ASSIGNED TASK:
Copies of all lines containing the string "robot" are needed from the data below.

RECORDS FOR THIS EXERCISE:
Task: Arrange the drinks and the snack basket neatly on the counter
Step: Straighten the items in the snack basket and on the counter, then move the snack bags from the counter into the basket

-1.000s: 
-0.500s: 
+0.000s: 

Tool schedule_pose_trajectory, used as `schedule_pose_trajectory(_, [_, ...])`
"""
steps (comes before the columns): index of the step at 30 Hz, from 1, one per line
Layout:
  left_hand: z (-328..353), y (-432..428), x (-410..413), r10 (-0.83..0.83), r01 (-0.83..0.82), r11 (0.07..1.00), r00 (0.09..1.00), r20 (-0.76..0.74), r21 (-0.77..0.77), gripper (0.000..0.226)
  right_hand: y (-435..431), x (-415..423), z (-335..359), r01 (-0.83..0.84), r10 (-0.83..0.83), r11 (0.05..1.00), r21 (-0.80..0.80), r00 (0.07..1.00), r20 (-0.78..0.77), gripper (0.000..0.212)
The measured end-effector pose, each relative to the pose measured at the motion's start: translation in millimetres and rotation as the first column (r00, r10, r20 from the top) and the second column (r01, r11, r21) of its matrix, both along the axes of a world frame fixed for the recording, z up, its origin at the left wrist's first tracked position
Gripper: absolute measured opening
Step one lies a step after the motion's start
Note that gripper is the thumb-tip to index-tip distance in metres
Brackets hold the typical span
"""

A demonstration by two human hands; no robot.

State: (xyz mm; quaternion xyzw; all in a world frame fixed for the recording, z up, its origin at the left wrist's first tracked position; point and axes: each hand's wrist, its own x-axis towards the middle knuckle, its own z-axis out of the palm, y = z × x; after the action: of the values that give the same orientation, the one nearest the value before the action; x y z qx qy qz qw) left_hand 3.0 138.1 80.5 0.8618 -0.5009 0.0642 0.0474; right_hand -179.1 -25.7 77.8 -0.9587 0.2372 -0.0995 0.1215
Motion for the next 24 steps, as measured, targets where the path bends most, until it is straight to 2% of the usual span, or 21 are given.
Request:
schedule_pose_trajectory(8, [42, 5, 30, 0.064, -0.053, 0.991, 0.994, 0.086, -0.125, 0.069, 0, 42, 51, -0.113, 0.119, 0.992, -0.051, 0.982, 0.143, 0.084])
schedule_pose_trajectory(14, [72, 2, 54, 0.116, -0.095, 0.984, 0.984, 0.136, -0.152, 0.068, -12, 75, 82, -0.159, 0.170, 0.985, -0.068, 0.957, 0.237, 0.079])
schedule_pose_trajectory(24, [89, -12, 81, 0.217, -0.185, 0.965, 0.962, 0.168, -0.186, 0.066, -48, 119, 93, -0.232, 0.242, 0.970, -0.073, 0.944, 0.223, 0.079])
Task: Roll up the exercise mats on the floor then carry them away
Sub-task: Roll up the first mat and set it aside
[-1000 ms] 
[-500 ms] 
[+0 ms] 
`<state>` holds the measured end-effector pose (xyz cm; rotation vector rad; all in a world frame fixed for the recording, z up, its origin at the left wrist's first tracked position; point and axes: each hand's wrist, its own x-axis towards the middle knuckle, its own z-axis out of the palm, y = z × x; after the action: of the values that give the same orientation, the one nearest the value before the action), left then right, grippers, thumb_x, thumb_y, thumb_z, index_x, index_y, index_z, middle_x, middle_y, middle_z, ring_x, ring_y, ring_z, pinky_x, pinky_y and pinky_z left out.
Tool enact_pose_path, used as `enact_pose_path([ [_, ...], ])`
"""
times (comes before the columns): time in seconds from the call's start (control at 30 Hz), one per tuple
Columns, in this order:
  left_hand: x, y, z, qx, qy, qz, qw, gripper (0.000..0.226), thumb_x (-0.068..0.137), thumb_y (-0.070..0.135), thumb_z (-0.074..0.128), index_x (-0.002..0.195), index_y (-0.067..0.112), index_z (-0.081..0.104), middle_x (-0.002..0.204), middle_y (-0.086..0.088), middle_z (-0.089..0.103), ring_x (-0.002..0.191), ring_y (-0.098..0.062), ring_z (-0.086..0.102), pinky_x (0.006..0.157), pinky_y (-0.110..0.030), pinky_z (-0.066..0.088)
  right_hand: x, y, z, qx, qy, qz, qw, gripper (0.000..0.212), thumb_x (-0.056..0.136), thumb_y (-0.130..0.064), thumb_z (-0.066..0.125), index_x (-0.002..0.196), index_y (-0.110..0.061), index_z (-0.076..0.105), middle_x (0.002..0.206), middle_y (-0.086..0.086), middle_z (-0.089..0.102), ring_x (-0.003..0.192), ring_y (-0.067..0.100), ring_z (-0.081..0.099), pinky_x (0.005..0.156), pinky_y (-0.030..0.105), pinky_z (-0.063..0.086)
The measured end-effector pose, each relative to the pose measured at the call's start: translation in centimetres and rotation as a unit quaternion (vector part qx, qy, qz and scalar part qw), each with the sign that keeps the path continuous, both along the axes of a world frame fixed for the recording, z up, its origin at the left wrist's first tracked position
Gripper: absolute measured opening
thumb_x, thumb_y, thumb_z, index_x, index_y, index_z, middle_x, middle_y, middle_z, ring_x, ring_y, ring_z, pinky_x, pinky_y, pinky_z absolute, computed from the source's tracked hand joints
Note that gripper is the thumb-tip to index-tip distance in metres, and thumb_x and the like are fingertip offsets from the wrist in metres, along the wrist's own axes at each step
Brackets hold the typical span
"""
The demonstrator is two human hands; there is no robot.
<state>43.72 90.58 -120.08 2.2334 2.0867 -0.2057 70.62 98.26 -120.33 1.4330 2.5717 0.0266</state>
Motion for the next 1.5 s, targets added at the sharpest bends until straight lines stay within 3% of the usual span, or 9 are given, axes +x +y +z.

RESULT OF THIS TASK:
A demonstration by two human hands; no robot.
The demonstrator is two human hands; there is no robot.

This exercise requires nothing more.